> _Problem details_: For each entry that follows, produce an exact copy.

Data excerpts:
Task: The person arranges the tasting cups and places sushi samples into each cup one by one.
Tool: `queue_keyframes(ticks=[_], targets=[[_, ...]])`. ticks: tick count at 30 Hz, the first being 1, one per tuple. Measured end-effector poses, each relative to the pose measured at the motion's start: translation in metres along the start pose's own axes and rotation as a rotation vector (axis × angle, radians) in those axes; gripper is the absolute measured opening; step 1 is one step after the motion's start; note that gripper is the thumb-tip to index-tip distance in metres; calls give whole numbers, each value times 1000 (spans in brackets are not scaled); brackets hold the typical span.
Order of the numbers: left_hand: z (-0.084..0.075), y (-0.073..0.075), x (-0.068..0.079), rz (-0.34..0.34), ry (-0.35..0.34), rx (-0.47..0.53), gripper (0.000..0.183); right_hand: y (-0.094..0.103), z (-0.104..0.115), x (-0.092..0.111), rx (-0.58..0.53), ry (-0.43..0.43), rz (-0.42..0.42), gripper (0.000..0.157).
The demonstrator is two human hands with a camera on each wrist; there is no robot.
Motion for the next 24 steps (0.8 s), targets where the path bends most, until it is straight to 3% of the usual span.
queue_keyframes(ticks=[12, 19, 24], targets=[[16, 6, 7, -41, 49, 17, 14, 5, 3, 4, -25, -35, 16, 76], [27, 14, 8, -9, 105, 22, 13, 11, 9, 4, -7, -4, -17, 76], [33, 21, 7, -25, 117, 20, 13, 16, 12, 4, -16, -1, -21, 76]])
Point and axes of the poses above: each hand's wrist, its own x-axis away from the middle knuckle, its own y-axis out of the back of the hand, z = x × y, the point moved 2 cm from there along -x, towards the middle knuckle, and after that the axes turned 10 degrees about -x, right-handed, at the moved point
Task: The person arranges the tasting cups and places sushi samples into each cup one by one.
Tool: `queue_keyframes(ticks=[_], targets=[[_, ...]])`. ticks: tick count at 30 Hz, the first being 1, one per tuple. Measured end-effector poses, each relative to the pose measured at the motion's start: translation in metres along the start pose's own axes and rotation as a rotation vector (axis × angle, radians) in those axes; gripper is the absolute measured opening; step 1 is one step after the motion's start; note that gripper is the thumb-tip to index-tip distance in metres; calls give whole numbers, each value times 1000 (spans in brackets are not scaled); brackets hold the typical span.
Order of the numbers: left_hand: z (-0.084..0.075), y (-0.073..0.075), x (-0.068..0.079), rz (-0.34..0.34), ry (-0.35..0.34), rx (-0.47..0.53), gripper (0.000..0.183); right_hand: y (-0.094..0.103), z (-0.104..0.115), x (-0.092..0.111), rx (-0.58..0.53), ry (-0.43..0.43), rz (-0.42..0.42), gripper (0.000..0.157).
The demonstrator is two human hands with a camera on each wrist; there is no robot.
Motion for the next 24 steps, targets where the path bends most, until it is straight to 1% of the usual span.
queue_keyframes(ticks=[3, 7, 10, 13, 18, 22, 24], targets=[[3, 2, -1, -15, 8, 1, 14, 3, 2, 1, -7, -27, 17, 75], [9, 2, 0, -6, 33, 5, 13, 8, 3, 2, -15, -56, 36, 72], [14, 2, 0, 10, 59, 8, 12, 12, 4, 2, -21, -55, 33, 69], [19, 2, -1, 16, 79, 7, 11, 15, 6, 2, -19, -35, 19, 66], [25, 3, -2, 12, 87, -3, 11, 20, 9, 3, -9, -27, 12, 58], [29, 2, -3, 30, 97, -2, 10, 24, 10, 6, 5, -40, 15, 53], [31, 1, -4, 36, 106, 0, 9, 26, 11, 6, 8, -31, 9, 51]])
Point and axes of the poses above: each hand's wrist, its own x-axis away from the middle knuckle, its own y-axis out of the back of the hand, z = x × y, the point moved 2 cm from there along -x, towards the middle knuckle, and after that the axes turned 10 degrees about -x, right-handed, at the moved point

> _Output for this task_:
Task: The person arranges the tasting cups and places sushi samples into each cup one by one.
Tool: `queue_keyframes(ticks=[_], targets=[[_, ...]])`. ticks: tick count at 30 Hz, the first being 1, one per tuple. Measured end-effector poses, each relative to the pose measured at the motion's start: translation in metres along the start pose's own axes and rotation as a rotation vector (axis × angle, radians) in those axes; gripper is the absolute measured opening; step 1 is one step after the motion's start; note that gripper is the thumb-tip to index-tip distance in metres; calls give whole numbers, each value times 1000 (spans in brackets are not scaled); brackets hold the typical span.
Order of the numbers: left_hand: z (-0.084..0.075), y (-0.073..0.075), x (-0.068..0.079), rz (-0.34..0.34), ry (-0.35..0.34), rx (-0.47..0.53), gripper (0.000..0.183); right_hand: y (-0.094..0.103), z (-0.104..0.115), x (-0.092..0.111), rx (-0.58..0.53), ry (-0.43..0.43), rz (-0.42..0.42), gripper (0.000..0.157).
The demonstrator is two human hands with a camera on each wrist; there is no robot.
Motion for the next 24 steps (0.8 s), targets where the path bends most, until it is straight to 3% of the usual span.
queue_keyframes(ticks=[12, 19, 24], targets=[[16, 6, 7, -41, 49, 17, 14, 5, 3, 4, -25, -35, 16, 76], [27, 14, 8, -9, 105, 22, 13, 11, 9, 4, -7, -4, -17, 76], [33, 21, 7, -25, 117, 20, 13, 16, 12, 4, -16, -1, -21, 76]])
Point and axes of the poses above: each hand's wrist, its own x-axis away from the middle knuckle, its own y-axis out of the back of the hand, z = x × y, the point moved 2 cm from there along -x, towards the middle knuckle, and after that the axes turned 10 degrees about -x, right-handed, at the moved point
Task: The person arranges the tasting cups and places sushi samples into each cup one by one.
Tool: `queue_keyframes(ticks=[_], targets=[[_, ...]])`. ticks: tick count at 30 Hz, the first being 1, one per tuple. Measured end-effector poses, each relative to the pose measured at the motion's start: translation in metres along the start pose's own axes and rotation as a rotation vector (axis × angle, radians) in those axes; gripper is the absolute measured opening; step 1 is one step after the motion's start; note that gripper is the thumb-tip to index-tip distance in metres; calls give whole numbers, each value times 1000 (spans in brackets are not scaled); brackets hold the typical span.
Order of the numbers: left_hand: z (-0.084..0.075), y (-0.073..0.075), x (-0.068..0.079), rz (-0.34..0.34), ry (-0.35..0.34), rx (-0.47..0.53), gripper (0.000..0.183); right_hand: y (-0.094..0.103), z (-0.104..0.115), x (-0.092..0.111), rx (-0.58..0.53), ry (-0.43..0.43), rz (-0.42..0.42), gripper (0.000..0.157).
The demonstrator is two human hands with a camera on each wrist; there is no robot.
Motion for the next 24 steps, targets where the path bends most, until it is straight to 1% of the usual span.
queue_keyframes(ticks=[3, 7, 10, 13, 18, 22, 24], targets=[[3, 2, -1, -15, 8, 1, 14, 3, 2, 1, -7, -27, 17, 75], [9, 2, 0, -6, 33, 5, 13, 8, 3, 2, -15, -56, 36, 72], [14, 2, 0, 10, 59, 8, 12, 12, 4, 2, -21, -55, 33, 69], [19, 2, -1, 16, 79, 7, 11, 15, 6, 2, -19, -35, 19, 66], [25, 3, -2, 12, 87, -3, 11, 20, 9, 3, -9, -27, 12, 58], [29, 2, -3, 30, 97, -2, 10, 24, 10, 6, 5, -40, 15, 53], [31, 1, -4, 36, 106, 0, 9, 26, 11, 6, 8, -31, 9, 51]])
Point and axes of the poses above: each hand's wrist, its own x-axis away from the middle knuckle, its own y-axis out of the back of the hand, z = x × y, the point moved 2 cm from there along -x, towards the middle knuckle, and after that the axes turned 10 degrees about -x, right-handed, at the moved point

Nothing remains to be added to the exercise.